The following are some advantages of version control:
Monitor code changes over time: Keeping track of code changes makes it simpler to roll back to earlier iterations when needed. This is particularly helpful if there are any bugs or other problems with the code.
Working together: Teamwork and developer efficiency are increased when numerous developers may collaborate on the same codebase at once without running afoul of one other or losing work.
Backup: Version control keeps a copy of the codebase so that errors or mishaps can be corrected.
Enhanced openness: It is simpler to comprehend who made modifications and why when there is a clear history of those changes in the code. This can enhance accountability and openness within a team.
There are a large number of version control systems out there, Git being one of the most widely used. It's critical to adhere to standard practices while utilizing version control, which include managing branches, crafting informative commit messages, and routinely merging changes into the main codebase. It also includes another thang.

Use Code Reviews

In our codes reviewing plays a significant role. Code reviews are a process when one or more developers go through the work of another dev and offer comments, ideas and recommendations for enhancements. Code reviews are much needed for any successful application development team as they aid in finding problems, enhance readability, and guarantee that the code adheres to best practices and standards.
The following are some advantages of code reviews:
Better code quality: Eliminates errors and raises the standard of the code as a whole.
Enhanced cooperation: Facilitates developer cooperation, enhancing communication and teamwork.
Enhanced exchange of knowledge: gives team members a means of exchanging best practices and expertise, which raises the code's overall quality.
Decreased chance of bugs: Early bug detection increases the code's overall reliability.
The following should always be kept in mind when performing code reviews:
Promote candid and open feedback: Code reviews ought to be a secure environment where engineers may give candid and helpful criticism to one another.
Prioritize the code over the person: Reviews of code ought to concentrate on the code itself rather than the author. Comments ought to be helpful and directed toward making the code better rather than criticizing the person.
Make it a team effort: Code reviews ought to be carried out as a team, with several developers contributing comments and cooperating to make the code better.

Automate Your Testing

Here, testing is one of the best ways to identify the mistakes that you have made. Here, testing can vary with your organization's practices. Some of them are tested by QA, and then the issues are fixed. But there is a better way to improve yourself and that is to execute unit tests using a test framework.
Here, with unit testing, you will get a chance to ensure that your implementation is working as expected and test every nook and corner of the user scenarios to identify the issues. So, testing yourself is another best way to improve your code quality.

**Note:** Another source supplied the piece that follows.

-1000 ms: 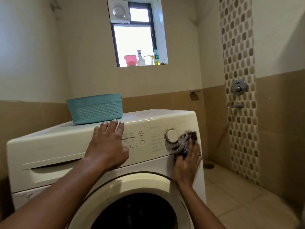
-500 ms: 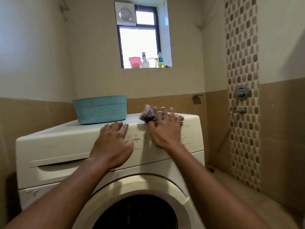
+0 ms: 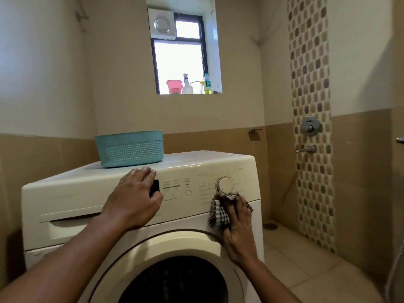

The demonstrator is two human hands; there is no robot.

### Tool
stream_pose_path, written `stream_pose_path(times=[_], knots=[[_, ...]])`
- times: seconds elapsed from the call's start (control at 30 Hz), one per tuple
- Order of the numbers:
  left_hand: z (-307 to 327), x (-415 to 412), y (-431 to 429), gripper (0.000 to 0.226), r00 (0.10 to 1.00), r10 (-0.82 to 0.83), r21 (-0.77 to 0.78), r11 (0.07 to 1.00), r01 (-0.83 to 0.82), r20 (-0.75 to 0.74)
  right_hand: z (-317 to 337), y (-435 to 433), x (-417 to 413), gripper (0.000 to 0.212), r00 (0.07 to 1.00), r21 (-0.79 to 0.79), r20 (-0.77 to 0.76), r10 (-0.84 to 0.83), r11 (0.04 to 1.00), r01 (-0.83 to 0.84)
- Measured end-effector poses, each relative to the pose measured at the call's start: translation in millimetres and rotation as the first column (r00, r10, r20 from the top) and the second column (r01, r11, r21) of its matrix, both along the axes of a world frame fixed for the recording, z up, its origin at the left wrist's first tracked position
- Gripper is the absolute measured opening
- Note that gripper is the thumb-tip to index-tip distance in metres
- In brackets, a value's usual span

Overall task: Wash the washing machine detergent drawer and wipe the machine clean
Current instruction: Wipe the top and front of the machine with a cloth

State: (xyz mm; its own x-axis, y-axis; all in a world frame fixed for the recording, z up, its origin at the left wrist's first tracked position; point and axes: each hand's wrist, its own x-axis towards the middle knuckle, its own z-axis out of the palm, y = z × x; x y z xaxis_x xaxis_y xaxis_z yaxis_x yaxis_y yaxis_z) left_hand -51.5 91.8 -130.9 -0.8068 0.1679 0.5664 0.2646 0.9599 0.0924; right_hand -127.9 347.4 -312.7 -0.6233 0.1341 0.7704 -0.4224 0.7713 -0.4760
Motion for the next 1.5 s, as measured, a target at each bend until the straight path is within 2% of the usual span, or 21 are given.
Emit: stream_pose_path(times=[0.07, 0.13, 0.2, 0.3, 0.37, 0.43, 0.5, 0.6, 0.73, 0.8, 0.97, 1.13, 1.23, 1.37, 1.5], knots=[[0.9, -0.3, 0.6, 0.067, 1.000, 0.010, 0.000, 1.000, -0.010, 0.015, 13.9, 1.8, -3.0, 0.070, 0.999, -0.290, -0.036, -0.001, 0.957, -0.010], [1.7, -0.4, -1.6, 0.068, 0.999, 0.015, -0.015, 1.000, -0.014, 0.030, 47.3, 5.3, -5.1, 0.066, 0.999, -0.555, -0.007, -0.048, 0.831, 0.036], [0.8, -1.2, -3.0, 0.070, 0.999, 0.014, -0.029, 1.000, -0.013, 0.038, 89.6, 18.8, -12.2, 0.064, 0.992, -0.600, 0.060, -0.112, 0.790, 0.125], [-3.4, -6.1, -3.9, 0.073, 0.999, 0.013, -0.019, 1.000, -0.012, 0.039, 153.7, 49.5, -36.2, 0.058, 0.984, -0.420, 0.144, -0.105, 0.894, 0.157], [-4.7, -9.1, -4.7, 0.074, 0.999, 0.002, -0.002, 1.000, -0.002, 0.043, 188.6, 63.4, -45.8, 0.062, 0.953, -0.184, 0.284, -0.107, 0.969, 0.164], [-4.9, -11.1, -6.4, 0.075, 0.999, -0.017, 0.006, 1.000, 0.017, 0.046, 204.5, 57.5, -44.2, 0.064, 0.890, 0.082, 0.400, -0.218, 0.976, 0.202], [-4.5, -11.7, -8.8, 0.076, 0.998, -0.033, 0.015, 0.999, 0.033, 0.057, 201.5, 34.2, -30.4, 0.066, 0.896, 0.225, 0.338, -0.287, 0.949, 0.219], [0.6, -8.9, -13.6, 0.076, 0.995, -0.067, 0.036, 0.997, 0.064, 0.076, 186.7, -27.2, -1.0, 0.070, 0.951, 0.285, 0.219, -0.219, 0.946, 0.153], [9.4, 2.6, -33.2, 0.076, 0.988, -0.116, 0.100, 0.989, 0.105, 0.105, 182.0, -121.0, 18.0, 0.067, 0.980, 0.391, 0.157, -0.125, 0.919, 0.054], [8.4, 8.7, -56.3, 0.078, 0.997, -0.063, 0.127, 0.990, 0.056, 0.050, 182.7, -165.0, 22.4, 0.065, 0.987, 0.455, 0.139, -0.084, 0.891, 0.011], [3.9, 39.7, -130.5, 0.084, 0.980, 0.193, 0.129, 0.974, -0.185, -0.056, 190.9, -265.3, 27.6, 0.062, 0.994, 0.584, 0.110, 0.020, 0.808, -0.081], [-1.9, 58.5, -185.0, 0.088, 0.977, 0.211, 0.118, 0.970, -0.210, 0.005, 193.0, -348.8, 35.2, 0.062, 0.992, 0.693, 0.122, 0.041, 0.712, -0.115], [-11.0, 67.6, -205.4, 0.088, 0.973, 0.227, 0.114, 0.967, -0.229, 0.030, 177.2, -374.9, 40.3, 0.066, 0.997, 0.784, 0.015, 0.076, 0.618, -0.059], [-24.4, 73.0, -217.9, 0.075, 0.960, 0.244, 0.157, 0.952, -0.264, 0.135, 139.4, -369.2, 33.9, 0.074, 0.968, 0.865, -0.134, 0.213, 0.501, 0.010], [-31.9, 75.4, -205.7, 0.074, 0.953, 0.211, 0.107, 0.965, -0.238, 0.218, 97.4, -341.7, 24.5, 0.066, 0.921, 0.883, -0.178, 0.346, 0.469, -0.006]])
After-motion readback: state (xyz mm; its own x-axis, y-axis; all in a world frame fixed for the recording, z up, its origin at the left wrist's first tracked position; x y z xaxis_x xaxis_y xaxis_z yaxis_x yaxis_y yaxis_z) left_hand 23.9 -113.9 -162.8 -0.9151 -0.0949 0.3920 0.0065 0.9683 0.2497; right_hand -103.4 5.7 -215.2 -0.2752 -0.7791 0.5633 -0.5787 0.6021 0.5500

Maintain Updated API documentation.

A well-documented API is a beacon of clarity. It will help not only you but also
every role, like devs, QA, and automation engineers, to identify the application referring to a single document.
Stay Updated on latest practices
Coding is a field that updates in real-time. It is updating the time that you read this. So, to go through it, you should update it, too. Improving and maintaining yourself with the latest code ethics will reflect your code quality.

Refactor your code regularly.

Restoring is changing the code structure without altering its functionality. Rewriting parts of the code improves readability, performance, and maintainability. And it will decrease the chances that cause errors in your code.
When you are refactoring your code, the following things should be kept in mind.
Write the automated tests: As I mentioned earlier, the test cases should be written or updated according to the refactoring that you have done.
Document changes: In the API documentations that you have created should be updated with the changes in real time. It will help everyone to understand the code well.
Make small incremental changes: When refactoring code, small changes are crucial because big changes make it harder to find flaws. It is also easy to roll back to earlier versions when needed thanks to minor adjustments.
Those are some important things that you need to pay attention to when coding quality. Hope you will get the best out from this to improve your code quality and ethics. Good luck devs and happy coding….!

Kubernetes concepts part -3 Introduction to services & Ingress

Pavithra Sandamini — Sun, 31 Dec 2023 06:16:03 +0000

Hello folks, today we are going to get a wide understanding about services in Kubernetes and also the Ingress. So, from part one and two I gave you some background knowledge about Kubernetes and their workloads. Now we can expand our knowledge with services and Ingress. So, let's go then.

Services:
A way to expose a network application that is operating as one or more Pods in your cluster is called a service in Kubernetes. The fact that using a new service discovery mechanism doesn't need changing your current application is one of the main goals of Services in Kubernetes. Code that was created for a cloud-native environment or an older app that you containerized can both be executed in Pods. To enable clients to interact with that collection of Pods, you utilize a Service to make them accessible via the network. Here I attached some sample code for your YAML file to create your first service.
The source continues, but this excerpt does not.